PROVISIONS RELATED TO THIS CASE

The case revolves around the interpretation of two articles:

Section 201 of IPC:

Whoever, knowing or having reason to believe that an offence has been committed, causes any evidence of the commission of that offence to disappear, with the intention of screening the offend­er from legal punishment, or with that intention gives any infor­mation respecting the offence which he knows or believes to be false; if a capital offence.—shall, if the offence which he knows or believes to have been committed is punishable with death, be punished with imprisonment of either description for a term which may extend to seven years, and shall also be liable to fine; if punishable with imprisonment for life.—and if the offence is punishable with 1[imprisonment for life], or with imprisonment which may extend to ten years, shall be punished with imprison­ment of either description for a term which may extend to three years, and shall also be liable to fine; if punishable with less than ten years’ imprisonment.—and if the offence is punishable with imprisonment for any term not extend­ing to ten years, shall be punished with imprisonment of the description provided for the offence, for a term which may extend to one-fourth part of the longest term of the imprisonment pro­vided for the offence, or with fine, or with both. Illustration A, knowing that B has murdered Z, assists B to hide the body with the intention of screening B from punishment. A is liable to imprisonment of either description for seven years, and also to fine.

Section 302 of IPC:

Whoever commits murder shall be punished with death, or [imprisonment for life], and shall also be liable to fine.

JUDGMENT

The Hon’ble Supreme Court held that the spade had not been sent for chemical analysis as admitted by Digambar Mondal (PW.19), I.O. himself and there was no explanation furnished as for what reason it was not sent.
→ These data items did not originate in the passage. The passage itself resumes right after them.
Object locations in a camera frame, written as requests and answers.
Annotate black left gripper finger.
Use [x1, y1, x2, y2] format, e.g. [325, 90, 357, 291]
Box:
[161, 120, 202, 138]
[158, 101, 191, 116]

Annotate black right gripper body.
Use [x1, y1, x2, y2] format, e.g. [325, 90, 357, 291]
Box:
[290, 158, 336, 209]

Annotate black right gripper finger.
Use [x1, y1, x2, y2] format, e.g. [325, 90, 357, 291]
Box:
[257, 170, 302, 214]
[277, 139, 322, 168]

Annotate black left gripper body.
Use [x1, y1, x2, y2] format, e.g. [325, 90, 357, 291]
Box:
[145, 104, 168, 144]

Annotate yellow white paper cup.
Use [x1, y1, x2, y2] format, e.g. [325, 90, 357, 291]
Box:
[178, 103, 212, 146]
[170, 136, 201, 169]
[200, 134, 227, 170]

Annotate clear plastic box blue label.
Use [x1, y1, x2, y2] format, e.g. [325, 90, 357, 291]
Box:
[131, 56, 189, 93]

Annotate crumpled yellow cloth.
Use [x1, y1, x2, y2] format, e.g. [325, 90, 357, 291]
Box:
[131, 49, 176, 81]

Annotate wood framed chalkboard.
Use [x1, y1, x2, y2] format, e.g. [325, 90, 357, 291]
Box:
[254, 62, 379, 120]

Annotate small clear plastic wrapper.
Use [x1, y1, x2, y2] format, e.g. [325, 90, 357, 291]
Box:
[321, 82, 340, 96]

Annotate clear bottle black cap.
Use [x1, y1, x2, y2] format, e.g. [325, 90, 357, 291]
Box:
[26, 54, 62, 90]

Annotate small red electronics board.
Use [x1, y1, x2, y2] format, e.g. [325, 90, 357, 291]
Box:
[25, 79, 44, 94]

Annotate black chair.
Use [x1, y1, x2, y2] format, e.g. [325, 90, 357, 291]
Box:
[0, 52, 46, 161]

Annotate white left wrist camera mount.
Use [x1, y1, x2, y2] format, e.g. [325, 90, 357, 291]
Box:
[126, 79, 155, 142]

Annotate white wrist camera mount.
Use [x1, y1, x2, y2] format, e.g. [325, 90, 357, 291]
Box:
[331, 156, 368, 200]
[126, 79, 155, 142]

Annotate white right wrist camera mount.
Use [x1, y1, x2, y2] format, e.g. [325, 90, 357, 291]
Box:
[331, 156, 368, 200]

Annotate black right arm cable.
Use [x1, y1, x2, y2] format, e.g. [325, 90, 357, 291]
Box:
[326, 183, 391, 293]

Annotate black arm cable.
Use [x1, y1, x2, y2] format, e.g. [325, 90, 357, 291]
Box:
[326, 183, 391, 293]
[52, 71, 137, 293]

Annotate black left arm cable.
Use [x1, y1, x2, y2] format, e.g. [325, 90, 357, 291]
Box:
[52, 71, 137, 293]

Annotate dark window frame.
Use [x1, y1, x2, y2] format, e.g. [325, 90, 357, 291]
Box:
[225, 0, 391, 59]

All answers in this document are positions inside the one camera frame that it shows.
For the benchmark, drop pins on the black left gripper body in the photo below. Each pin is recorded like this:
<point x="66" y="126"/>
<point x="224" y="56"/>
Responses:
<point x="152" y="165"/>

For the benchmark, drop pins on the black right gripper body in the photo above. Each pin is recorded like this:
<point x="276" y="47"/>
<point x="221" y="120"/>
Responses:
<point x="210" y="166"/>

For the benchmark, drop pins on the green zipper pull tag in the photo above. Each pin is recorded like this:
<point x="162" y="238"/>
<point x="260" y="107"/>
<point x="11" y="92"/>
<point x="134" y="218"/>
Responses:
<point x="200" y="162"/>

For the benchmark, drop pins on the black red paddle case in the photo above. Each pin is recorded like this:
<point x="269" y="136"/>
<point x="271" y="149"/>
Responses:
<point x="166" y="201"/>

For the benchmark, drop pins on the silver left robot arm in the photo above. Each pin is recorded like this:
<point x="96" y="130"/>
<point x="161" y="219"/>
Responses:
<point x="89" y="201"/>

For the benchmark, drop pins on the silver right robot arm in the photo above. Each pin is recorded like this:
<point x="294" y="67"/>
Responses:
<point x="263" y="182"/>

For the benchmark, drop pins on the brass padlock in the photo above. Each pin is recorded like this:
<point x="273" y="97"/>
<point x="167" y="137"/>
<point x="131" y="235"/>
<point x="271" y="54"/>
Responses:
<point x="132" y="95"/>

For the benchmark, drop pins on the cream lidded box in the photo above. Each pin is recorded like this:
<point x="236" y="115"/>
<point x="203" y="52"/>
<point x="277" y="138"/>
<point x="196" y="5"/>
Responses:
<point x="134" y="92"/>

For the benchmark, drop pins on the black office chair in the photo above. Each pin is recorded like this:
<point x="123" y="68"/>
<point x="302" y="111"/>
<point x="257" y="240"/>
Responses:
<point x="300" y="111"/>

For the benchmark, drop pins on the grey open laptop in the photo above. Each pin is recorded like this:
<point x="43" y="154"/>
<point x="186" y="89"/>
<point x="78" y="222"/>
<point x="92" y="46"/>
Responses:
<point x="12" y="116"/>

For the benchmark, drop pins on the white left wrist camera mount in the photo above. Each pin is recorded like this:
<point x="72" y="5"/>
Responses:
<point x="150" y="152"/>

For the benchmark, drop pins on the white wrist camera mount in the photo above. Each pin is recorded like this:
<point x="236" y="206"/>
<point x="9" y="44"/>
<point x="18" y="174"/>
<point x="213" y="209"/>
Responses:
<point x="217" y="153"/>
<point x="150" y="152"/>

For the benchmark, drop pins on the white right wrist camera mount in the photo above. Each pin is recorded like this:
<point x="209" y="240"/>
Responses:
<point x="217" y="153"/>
The Hon’ble court further stated that in case of circumstantial evidence, not sending the weapon used in crime for chemical analysis is fatal for the reason that the circumstantial evidence may not lead to the only irresistible conclusion that the appellant was the perpetrator of the crime and none else and that in the absence of any report of Serologist as to the presence of human blood on the weapon may make the conviction of the accused unsustainable. (Vide: Akhilesh Hajam v. State of Bihar (1995) Supp 3 SCC 357).[3]

The Hon’ble court said that there is no medical evidence or suggestion by any person as to the sexual assault on the deceased. Therefore, it merely remained the guesswork of the people at large. Mere imagination that such thing might have happened is not enough to record conviction.

The Hon’ble court also held that this incident had occurred in a broad day light at 9.30 a.m. in the month of August in the agricultural field surrounded by agricultural field of others. Therefore, the presence of a large number of persons in the close vicinity of the place of occurrence can be presumed and it is apparent also from the statement of Aliful Rahmal (PW.6). Thus, had the deceased been with the appellant, somebody could have seen her at the place of occurrence. It cannot be a positive evidence as concluded by the courts below that none other than the appellant could commit her murder because no one else had been there at the place of occurrence. In fact, nobody had ever seen the deceased at the place of occurrence. Digging the earth by a single person to the extent that a dead body be covered by earth requires a considerable time and there was a possibility that during such period somebody could have seen the person indulged in any of these activities, though no evidence is there to that extent. The circumstances from which the conclusion of guilt is to be drawn in such a case should be fully established. The circumstances concerned “must or should” and “not and may be” established. In the instant case, the circumstances have not been established.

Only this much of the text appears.